= RECORDED INFORMATION =
>>

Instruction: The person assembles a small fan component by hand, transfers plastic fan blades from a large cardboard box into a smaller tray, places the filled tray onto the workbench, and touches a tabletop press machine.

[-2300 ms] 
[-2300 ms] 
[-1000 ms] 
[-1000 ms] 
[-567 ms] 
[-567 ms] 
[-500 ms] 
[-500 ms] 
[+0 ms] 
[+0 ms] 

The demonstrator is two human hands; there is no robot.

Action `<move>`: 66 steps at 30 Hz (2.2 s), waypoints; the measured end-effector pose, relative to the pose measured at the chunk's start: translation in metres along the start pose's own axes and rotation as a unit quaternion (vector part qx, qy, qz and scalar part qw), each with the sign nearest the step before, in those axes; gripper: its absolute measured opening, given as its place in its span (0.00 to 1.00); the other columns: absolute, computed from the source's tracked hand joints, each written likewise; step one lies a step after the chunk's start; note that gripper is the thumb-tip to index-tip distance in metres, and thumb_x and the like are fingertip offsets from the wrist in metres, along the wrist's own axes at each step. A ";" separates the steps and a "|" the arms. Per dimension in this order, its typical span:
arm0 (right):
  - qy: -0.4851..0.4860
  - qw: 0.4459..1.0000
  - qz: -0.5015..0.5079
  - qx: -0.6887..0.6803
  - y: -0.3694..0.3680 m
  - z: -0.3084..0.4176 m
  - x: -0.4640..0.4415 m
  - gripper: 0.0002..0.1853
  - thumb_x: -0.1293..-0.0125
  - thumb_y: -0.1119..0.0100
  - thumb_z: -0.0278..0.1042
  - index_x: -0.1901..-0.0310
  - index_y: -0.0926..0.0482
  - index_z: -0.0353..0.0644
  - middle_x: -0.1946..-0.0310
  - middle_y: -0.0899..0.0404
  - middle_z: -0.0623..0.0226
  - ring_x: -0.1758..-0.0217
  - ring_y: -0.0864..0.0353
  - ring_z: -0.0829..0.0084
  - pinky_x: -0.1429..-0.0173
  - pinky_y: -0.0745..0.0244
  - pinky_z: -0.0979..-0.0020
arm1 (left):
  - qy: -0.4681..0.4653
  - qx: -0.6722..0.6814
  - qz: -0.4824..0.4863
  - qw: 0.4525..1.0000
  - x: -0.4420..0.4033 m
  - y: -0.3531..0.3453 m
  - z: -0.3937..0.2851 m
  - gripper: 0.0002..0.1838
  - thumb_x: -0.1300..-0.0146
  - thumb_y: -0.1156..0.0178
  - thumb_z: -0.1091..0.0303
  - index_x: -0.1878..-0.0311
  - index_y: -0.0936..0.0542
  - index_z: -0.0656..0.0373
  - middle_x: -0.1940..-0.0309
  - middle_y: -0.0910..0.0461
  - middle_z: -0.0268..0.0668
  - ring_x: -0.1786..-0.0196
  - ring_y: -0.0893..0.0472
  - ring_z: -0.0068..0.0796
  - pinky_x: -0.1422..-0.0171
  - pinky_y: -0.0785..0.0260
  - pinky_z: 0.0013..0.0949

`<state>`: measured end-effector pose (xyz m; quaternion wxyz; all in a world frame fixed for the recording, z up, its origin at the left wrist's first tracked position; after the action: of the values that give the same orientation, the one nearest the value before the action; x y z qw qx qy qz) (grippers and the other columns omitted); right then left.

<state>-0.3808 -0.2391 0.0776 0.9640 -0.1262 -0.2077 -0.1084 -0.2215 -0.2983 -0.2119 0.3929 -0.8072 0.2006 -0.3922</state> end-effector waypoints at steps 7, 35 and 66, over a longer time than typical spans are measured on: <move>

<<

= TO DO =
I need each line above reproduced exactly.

= SOLUTION BELOW =
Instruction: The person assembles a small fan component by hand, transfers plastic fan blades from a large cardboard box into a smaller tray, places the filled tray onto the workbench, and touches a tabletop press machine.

[-2300 ms] 
[-2300 ms] 
[-1000 ms] 
[-1000 ms] 
[-567 ms] 
[-567 ms] 
[-500 ms] 
[-500 ms] 
[+0 ms] 
[+0 ms] 

The demonstrator is two human hands; there is no robot.

Action `<move>`: 66 steps at 30 Hz (2.2 s), waypoints; the measured end-effector pose, relative to the pose measured at the chunk's start: translation in metres along the start pose's own axes and rotation as a unit quaternion (vector part qx, qy, qz and scalar part qw), each with the sign nearest the step before, in those axes; gripper: its absolute measured opening, given as its place in its span (0.00 to 1.00); the other columns: absolute, computed from the source's tracked hand joints, each written likewise; step one lies a step after the chunk's start; note that gripper is the thumb-tip to index-tip distance in metres, and thumb_x and the like are fingertip offsets from the wrist in metres, along the wrist's own axes at each step. A ";" separates the steps and a "|" the arms. Per dimension in this order, its typical span:
arm0 (right):
  - qy: -0.4851..0.4860
  - qw: 0.4459..1.0000
  - qz: -0.5015..0.5079
  - qx: -0.6887..0.6803
  - y: -0.3694..0.3680 m
  - z: -0.3084..0.4176 m
  - x: -0.4640..0.4415 m
  - gripper: 0.0002..0.1853
  - thumb_x: -0.1293..-0.0125
  - thumb_y: -0.1119..0.0100
  - thumb_z: -0.0278..0.1042
  - index_x: -0.1901..-0.0310
  - index_y: -0.0926..0.0482
  - index_z: -0.0353..0.0644
  - middle_x: -0.1946..-0.0310
  - middle_y: -0.0899..0.0404
  - middle_z: -0.0623..0.0226
  - ring_x: -0.1758..-0.0217
  - ring_y: -0.0864..0.0353
  - ring_z: -0.0829..0.0084
  - pinky_x: -0.1429..-0.0173
  - pinky_y: -0.0745..0.0244
  - pinky_z: -0.0979..-0.0020
arm1 (left):
  - qy: -0.4681..0.4653
  - qx: -0.6722..0.6814
  - qz: -0.4824..0.4863
  - qw: 0.4525..1.0000
  - x: -0.4420..0.4033 m
  - y: -0.3531..0.3453 m
  - z: -0.3937..0.2851 m
  - gripper: 0.0002..0.1838
  - thumb_x: -0.1300..-0.0146
  - thumb_y: -0.1156..0.0178
  - thumb_z: -0.1091..0.0303
  - index_x: -0.1878..-0.0311
  - index_y: -0.0936..0.0542
  - index_z: -0.0656..0.0373
  - middle_x: -0.1940..-0.0309
  - middle_y: -0.0910..0.0461
  - middle_z: -0.0268..0.0668
  - ring_x: -0.1786..-0.0196
  - ring_y: -0.0893..0.0472
  - ring_z: -0.0068..0.0796
  - pinky_x: -0.1422..-0.0171
  - pinky_y: -0.0785..0.0260
  - pinky_z: 0.0013..0.0949

`<state>`: measured end-effector pose (xyz m; quaternion wxyz; all in a world frame fixed for the recording, z up, its origin at the left wrist's first tracked position; after the action: of the values that give the same orientation, the one nearest the value before the action; x y z qw qx qy qz) (grippers and the other columns omitted); right then left.

<state>-0.3808 -0.2391 0.0776 0.9640 -0.1262 -0.2077 -0.1084 -0.2215 -0.2983 -0.2119 0.3929 -0.8072 0.2006 -0.3922</state> end-effector waypoints at steps 7, 35 and 66, over a longer time than typical spans are measured on: <move>

No further output is needed for this exercise.